▶ [TASK TO COMPLETE]:
What you return must be the complete listing, unchanged.

----

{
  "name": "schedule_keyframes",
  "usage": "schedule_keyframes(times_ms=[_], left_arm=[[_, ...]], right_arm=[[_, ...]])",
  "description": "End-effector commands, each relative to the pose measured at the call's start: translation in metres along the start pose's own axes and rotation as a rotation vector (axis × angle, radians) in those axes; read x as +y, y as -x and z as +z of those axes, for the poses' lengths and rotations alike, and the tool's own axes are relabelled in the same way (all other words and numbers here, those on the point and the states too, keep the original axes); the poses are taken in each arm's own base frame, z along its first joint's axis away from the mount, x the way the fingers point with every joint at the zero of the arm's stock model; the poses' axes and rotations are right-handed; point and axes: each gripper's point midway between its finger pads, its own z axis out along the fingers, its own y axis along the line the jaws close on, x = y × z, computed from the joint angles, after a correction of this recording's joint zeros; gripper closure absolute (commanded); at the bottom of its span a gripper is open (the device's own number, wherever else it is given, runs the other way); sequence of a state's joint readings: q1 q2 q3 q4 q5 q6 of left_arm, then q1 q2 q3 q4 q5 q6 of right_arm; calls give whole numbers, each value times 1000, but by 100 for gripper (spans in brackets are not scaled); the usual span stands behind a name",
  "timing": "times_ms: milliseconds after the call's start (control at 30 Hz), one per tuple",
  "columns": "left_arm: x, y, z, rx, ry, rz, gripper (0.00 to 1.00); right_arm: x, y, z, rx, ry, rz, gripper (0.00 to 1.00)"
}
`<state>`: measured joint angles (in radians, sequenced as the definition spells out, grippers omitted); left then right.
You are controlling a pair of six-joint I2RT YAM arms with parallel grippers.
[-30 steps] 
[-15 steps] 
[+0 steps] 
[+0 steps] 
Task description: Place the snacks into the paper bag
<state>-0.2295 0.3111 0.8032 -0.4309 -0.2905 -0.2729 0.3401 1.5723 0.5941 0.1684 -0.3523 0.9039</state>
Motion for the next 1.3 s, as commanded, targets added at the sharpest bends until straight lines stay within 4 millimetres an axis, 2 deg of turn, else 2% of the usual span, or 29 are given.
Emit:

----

▶ [WRITTEN SOLUTION]:
{
  "name": "schedule_keyframes",
  "usage": "schedule_keyframes(times_ms=[_], left_arm=[[_, ...]], right_arm=[[_, ...]])",
  "description": "End-effector commands, each relative to the pose measured at the call's start: translation in metres along the start pose's own axes and rotation as a rotation vector (axis × angle, radians) in those axes; read x as +y, y as -x and z as +z of those axes, for the poses' lengths and rotations alike, and the tool's own axes are relabelled in the same way (all other words and numbers here, those on the point and the states too, keep the original axes); the poses are taken in each arm's own base frame, z along its first joint's axis away from the mount, x the way the fingers point with every joint at the zero of the arm's stock model; the poses' axes and rotations are right-handed; point and axes: each gripper's point midway between its finger pads, its own z axis out along the fingers, its own y axis along the line the jaws close on, x = y × z, computed from the joint angles, after a correction of this recording's joint zeros; gripper closure absolute (commanded); at the bottom of its span a gripper is open (the device's own number, wherever else it is given, runs the other way); sequence of a state's joint readings: q1 q2 q3 q4 q5 q6 of left_arm, then q1 q2 q3 q4 q5 q6 of right_arm; calls give whole numbers, each value times 1000, but by 100 for gripper (spans in brackets are not scaled); the usual span stands behind a name",
  "timing": "times_ms: milliseconds after the call's start (control at 30 Hz), one per tuple",
  "columns": "left_arm: x, y, z, rx, ry, rz, gripper (0.00 to 1.00); right_arm: x, y, z, rx, ry, rz, gripper (0.00 to 1.00)"
}
`<state>`: measured joint angles (in radians, sequenced as the definition spells out, grippers omitted); left then right.
You are controlling a pair of six-joint I2RT YAM arms with parallel grippers.
[-30 steps] 
[-15 steps] 
[+0 steps] 
[+0 steps] 
Task description: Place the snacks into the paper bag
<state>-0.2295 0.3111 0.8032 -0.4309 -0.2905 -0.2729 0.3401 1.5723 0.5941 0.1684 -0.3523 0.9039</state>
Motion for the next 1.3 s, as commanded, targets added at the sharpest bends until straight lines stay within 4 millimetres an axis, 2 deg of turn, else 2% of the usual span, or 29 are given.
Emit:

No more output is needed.